Where does the string "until" occur in the entries below? Copy every line where it does.

** Exercise data follows **

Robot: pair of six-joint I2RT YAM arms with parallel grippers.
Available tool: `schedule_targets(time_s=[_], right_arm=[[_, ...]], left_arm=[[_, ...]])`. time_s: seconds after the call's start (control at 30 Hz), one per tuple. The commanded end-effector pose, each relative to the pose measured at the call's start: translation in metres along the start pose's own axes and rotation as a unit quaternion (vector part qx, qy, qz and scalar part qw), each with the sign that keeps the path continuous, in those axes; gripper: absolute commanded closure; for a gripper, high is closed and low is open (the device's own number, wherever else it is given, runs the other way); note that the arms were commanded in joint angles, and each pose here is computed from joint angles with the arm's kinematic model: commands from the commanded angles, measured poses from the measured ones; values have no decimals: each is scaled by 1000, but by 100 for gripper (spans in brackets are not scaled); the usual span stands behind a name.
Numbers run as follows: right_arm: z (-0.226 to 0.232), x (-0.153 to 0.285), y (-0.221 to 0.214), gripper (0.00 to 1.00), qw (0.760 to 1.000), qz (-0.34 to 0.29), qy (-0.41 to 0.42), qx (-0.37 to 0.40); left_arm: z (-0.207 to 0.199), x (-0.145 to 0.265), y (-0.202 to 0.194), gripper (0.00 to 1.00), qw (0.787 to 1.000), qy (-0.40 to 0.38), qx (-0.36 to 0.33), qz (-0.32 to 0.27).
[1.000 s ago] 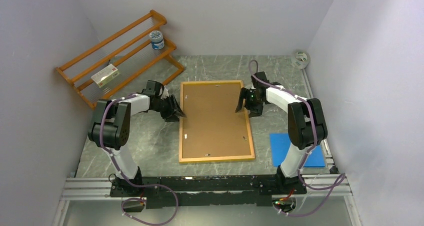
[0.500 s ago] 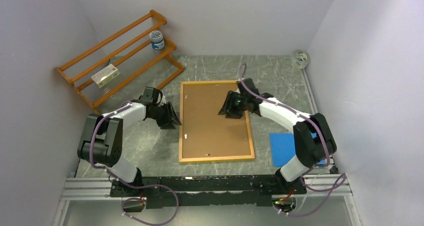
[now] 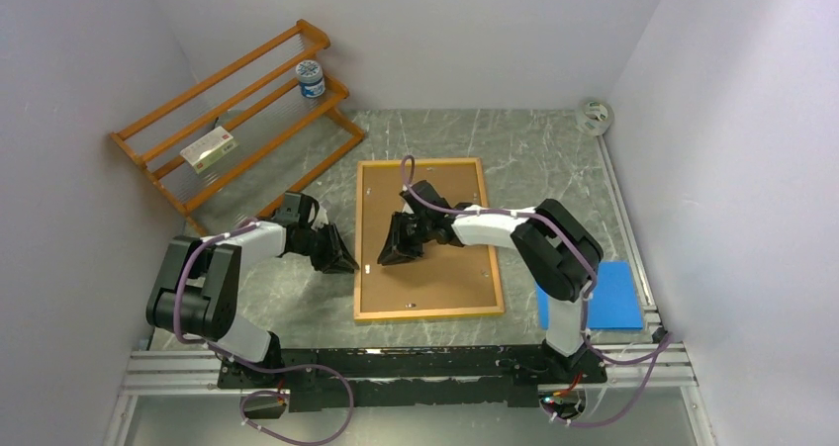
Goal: Put the photo into the frame
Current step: Install the photo frame at the center of the board.
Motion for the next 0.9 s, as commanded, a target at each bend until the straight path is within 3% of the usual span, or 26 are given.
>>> schedule_targets(time_s=[0.0,0.57,0.87], right_arm=[[30,-10,2,84,999,7,46,14],[12,-37,-13,89,1000,-6,-1,8],[20,-21,-7,71,999,-51,-10,12]], left_arm=[[-8,3,-1,74,999,-34,-7,-7],[-4,4,-9,85,1000,-13,-3,-4],[-3,5,-10,83,1000,-6,-4,-4]])
Point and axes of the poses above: each gripper's point midway between its finger pads, its own x axis back along the fingers, its own z axis along the line the jaws close on, y = z × x, the point moved 6 cm from there along x, back along the fingers, and after that the axes turned 12 degrees about -x, right-handed, at the moved point
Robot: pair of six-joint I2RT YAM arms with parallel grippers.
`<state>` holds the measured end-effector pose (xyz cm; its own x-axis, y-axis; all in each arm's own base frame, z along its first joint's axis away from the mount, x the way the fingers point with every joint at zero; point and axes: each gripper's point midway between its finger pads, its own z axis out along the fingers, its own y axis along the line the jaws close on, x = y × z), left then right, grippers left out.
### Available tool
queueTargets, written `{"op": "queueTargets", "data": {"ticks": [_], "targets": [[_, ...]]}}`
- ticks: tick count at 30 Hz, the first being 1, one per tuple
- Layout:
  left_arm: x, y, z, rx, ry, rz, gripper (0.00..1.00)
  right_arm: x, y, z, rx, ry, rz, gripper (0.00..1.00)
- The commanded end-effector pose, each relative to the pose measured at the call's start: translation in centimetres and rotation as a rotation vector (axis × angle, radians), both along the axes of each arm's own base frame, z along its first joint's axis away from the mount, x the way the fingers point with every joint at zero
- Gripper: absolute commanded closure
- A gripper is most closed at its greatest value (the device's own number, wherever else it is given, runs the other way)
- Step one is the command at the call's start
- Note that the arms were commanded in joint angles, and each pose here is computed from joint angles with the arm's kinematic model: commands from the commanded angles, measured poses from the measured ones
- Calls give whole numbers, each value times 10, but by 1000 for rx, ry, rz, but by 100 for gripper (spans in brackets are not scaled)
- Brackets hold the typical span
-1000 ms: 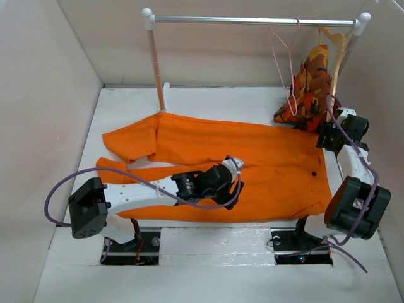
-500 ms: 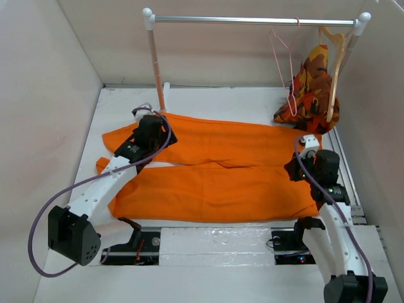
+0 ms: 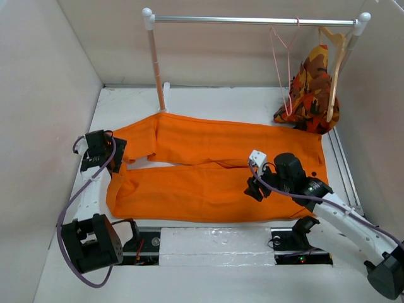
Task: Place the trousers on the hanger
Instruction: Flatten out the trousers at the center of the board.
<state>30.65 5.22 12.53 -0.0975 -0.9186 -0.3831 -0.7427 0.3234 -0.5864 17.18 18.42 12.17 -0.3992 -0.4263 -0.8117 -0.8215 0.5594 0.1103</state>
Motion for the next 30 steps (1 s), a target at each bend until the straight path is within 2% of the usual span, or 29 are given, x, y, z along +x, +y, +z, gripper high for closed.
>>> {"op": "queueTargets", "data": {"ticks": [1,5,6,9,12,15,17,18,19,20,24,26,28,29,30], "targets": [[15,-2,3,-70,-49,49,29,11,17,27,7,-113,93,40],[33,17,-13,-8,27,80,31,12,25,29,-25,-140,161,40],[39,27,-32,16,119,96,33,16,26,34,-31,-154,162,40],[46,33,-40,33,155,101,35,19,26,37,-38,-163,163,40],[69,42,-49,70,184,92,38,21,24,34,-58,-156,151,40],[82,52,-61,110,242,82,44,24,25,29,-57,-139,127,40],[86,56,-70,131,287,61,67,26,25,25,-60,-121,113,40],[81,57,-81,131,353,56,82,27,25,26,-62,-122,107,40],[93,65,-66,160,336,70,100,28,24,26,-65,-118,93,40],[99,67,-56,196,335,45,100,29,24,24,-70,-115,90,40],[124,88,30,418,256,37,100,33,29,13,-61,-92,82,40],[123,99,50,486,260,56,100,35,32,11,-57,-86,89,40],[116,109,57,543,320,64,100,36,37,5,-60,-68,107,40],[115,111,56,561,341,55,94,36,38,5,-58,-68,115,40],[113,113,45,583,394,13,81,35,41,4,-53,-68,138,40]]}}
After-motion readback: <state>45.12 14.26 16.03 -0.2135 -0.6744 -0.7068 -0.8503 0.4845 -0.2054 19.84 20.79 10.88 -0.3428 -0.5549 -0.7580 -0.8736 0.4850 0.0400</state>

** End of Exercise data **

Task solution —
Motion for the next 0.9 s, as commanded, a target at each bend until the straight path is within 3% of the usual span, or 26 are given.
Motion for the next 30 steps (1 s), a target at each bend until the straight path is within 2% of the usual span, or 29 are given, x, y, z along +x, +y, +z, gripper high for closed.

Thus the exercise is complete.